Hitzestabil bis 500°C
Noch eine Spur direkter erlebbar wird der Komforttransfer vom Möbel ins Gerät bei den „Quadro“-Auszugführungen für Backöfen. Denn hier fallen neben den gewünschten Laufeigenschaften konkrete Sicherheitsaspekte ins Gewicht. Ob Teil- oder Vollauszug: Wer vor dem heißen Backofeninnenraum an den Speisen hantiert, sollte sich darauf verlassen können, dass nichts wackelt oder schwankt und Rost oder Blech stabil auf der Führung sitzen. Dafür verfügen die Auszüge über die Rastfunktion „Perfect Stop“. Die pyrolysegeeigneten Modelle vertragen Temperaturen von bis zu 500°C. „Damit können die Auszüge während der Hochtemperaturreinigung im Ofen verbleiben, ohne ihre Funktionseigenschaften zu verlieren“, erläutert Ann-Christin Deutsch.

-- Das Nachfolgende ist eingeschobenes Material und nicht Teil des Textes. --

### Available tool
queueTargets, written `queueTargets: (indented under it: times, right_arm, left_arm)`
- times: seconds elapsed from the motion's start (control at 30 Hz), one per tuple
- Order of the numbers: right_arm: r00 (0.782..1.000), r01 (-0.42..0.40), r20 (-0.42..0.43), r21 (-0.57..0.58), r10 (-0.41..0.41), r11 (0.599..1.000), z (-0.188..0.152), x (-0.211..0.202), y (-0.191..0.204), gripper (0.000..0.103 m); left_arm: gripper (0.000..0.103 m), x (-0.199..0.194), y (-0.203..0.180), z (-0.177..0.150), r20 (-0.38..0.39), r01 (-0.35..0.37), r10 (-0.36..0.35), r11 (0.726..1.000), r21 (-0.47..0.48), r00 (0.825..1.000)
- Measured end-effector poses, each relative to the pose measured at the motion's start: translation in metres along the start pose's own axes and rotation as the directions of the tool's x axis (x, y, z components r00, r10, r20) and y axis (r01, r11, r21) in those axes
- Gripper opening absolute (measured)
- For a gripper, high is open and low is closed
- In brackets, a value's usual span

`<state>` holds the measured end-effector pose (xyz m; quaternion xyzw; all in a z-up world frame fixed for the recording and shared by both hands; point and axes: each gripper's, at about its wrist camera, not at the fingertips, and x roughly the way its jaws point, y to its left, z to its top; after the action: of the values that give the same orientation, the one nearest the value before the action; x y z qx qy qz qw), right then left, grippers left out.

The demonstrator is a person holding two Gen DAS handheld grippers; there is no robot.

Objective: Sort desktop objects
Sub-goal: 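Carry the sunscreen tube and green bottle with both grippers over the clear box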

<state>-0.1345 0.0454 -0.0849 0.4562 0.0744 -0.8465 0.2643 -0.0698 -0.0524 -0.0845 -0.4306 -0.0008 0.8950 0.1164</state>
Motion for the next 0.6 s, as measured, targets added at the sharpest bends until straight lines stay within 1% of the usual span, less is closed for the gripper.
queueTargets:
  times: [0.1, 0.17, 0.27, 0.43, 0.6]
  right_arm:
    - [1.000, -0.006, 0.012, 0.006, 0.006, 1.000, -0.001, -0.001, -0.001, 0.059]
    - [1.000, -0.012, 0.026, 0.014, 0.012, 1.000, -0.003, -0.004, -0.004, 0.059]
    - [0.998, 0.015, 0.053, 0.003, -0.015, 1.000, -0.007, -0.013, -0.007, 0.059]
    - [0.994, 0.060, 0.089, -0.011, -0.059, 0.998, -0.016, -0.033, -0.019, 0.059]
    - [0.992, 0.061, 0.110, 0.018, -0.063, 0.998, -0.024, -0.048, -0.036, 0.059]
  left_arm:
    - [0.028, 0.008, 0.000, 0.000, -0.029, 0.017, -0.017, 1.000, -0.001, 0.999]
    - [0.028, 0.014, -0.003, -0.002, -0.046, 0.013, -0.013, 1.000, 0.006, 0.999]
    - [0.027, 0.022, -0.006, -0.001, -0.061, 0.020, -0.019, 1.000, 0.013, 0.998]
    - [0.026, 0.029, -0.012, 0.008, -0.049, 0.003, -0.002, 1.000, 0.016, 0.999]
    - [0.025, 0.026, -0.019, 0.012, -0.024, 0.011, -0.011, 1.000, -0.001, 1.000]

Dafür wurde unter anderem ein spezielles Fett entwickelt, das die Laufeigenschaften geschmeidig hält. Bei anderen Auszügen verbrennen die Schmiermittel angesichts der hohen Pyrolyse-Temperaturen. Deshalb müssen diese vor der Reinigung entnommen und separat gereinigt werden.

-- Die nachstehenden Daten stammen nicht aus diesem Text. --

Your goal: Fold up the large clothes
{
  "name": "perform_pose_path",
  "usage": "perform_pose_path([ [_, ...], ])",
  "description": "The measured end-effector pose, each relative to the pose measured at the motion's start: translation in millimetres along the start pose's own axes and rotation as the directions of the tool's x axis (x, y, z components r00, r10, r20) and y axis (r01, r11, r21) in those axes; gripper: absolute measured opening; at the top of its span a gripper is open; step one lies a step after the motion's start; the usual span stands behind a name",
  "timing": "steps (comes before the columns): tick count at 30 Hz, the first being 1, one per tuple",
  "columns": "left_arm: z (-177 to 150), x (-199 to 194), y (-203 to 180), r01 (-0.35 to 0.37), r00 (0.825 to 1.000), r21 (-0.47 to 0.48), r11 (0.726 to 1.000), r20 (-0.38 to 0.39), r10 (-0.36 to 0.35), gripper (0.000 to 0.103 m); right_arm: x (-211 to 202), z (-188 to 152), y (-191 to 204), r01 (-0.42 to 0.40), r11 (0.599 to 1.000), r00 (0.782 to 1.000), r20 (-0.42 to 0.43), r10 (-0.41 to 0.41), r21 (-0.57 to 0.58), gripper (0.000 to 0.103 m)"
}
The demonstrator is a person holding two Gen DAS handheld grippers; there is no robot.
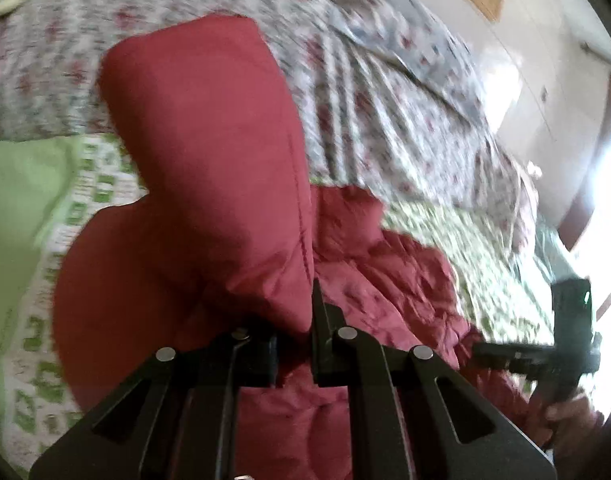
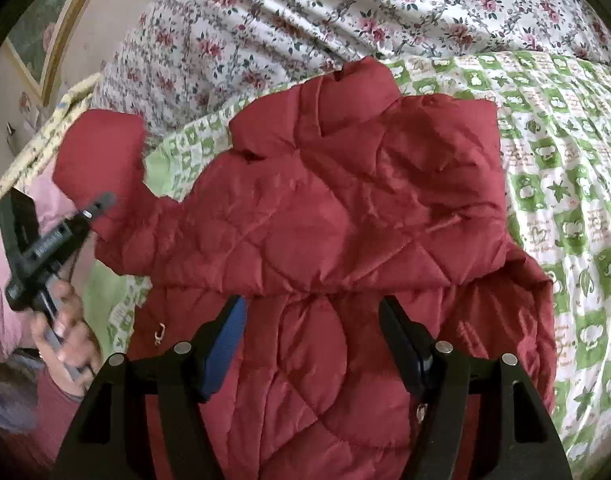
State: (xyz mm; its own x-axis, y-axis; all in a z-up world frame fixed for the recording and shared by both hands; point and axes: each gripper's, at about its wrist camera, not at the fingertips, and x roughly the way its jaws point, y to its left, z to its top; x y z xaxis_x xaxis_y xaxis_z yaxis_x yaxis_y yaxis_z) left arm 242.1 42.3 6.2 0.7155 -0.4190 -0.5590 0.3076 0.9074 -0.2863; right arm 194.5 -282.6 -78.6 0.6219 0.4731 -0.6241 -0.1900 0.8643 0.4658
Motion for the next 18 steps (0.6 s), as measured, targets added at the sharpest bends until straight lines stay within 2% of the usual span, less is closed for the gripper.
perform_pose_path([
  [9,-21.2,63.1,-50.4,0.034,0.991,0.099,0.994,-0.133,-0.021,0.009,1.1,16.9,-26.2,-0.079,0.991,0.996,0.041,0.075,0.106,0.072],
  [14,-38.1,84.2,-72.7,0.068,0.982,0.148,0.987,-0.183,-0.040,0.009,7.7,27.9,-39.2,-0.128,0.978,0.991,0.054,0.121,0.162,0.072],
  [18,-48.6,95.4,-89.0,0.091,0.975,0.175,0.980,-0.216,-0.052,0.009,20.8,39.6,-46.8,-0.177,0.960,0.984,0.051,0.170,0.219,0.079],
])
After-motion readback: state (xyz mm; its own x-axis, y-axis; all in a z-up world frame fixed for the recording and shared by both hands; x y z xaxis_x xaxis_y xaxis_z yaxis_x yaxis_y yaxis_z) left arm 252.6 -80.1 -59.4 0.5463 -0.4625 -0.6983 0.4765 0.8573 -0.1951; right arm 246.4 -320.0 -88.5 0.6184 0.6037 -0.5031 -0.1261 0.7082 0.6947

Auch im „hot“-Segment setzt Hettich auf Differenzierungsmöglichkeiten für die Kunden der Hausgeräteindustrie. So gibt es die Unterscheidung zwischen Voll- und Teilauszügen. Zudem lassen sich die Edelstahl-Schienen in einer modernen, dunklen Optik verwenden.

Bequem auf Griffhöhe
Im dritten Einsatzgebiet der „White Goods“ geht es feucht und heiß zu. Für Geschirrspülmaschinen sind die „Quadro “-Auszüge noch einmal auf eine ganz eigene Weise weiterentwickelt worden, mit speziellen Produkteigenschaften wie fettfreiem Auszuglauf und Körben mit Überauszug. Hinzu kommt das Liftsystem „ComfortSwing“, das den Unterkorb mit wenig Kraftaufwand und einer sanften Bewegung auf Griffhöhe bringt. Als erster Gerätehersteller präsentierte Electrolux/AEG das System auf der IFA 2016. Unter der Bezeichnung „ComfortLift“. 2020 folgte der Schweizer Premiumhersteller V-ZUG mit der individuellen Umsetzung „OptiLift“.

Noch viel Potenzial
Den Bewegungs- und Dämpfungskomfort vom Möbel ins Gerät zu transferieren, ist ein anspruchsvolles Unterfangen und fordert engagierte Entwicklungsarbeit. In der Premiumklasse des Hausgerätemarkts ist dies längst gängige Praxis. Küchennutzer profitieren dort vom Komfort- und Sicherheitsgewinn. In der Breite sei beim Thema Küchenkomfort aber Luft nach oben. Um dieses Potenzial zu erschließen, präsentieren Ann-Christin Deutsch und ihre Kolleginnen und Kollegen die Möglichkeiten bei den Kunden der Hausgeräteindustrie vor Ort. Und das weltweit. In gemeinsamen Workshops werden Gedanken, Wünsche und Anregungen geteilt. Wegen der Corona-Pandemie fanden die Präsentationen zuletzt verstärkt virtuell statt. Gesendet wurde (und wird) aus dem Hettich Forum in Kirchlengern. Diese Zwischenlösung sei nützlich und hilfreich, soll aber wenn möglich schon bald wieder von persönlichen Zusammenkünften vor Ort abgelöst werden. Denn den butterweichen Lauf eines Frischebehälters im Kühlgeräte oder deren Einzug wie von Geisterhand erlebt man am besten sinnlich und direkt.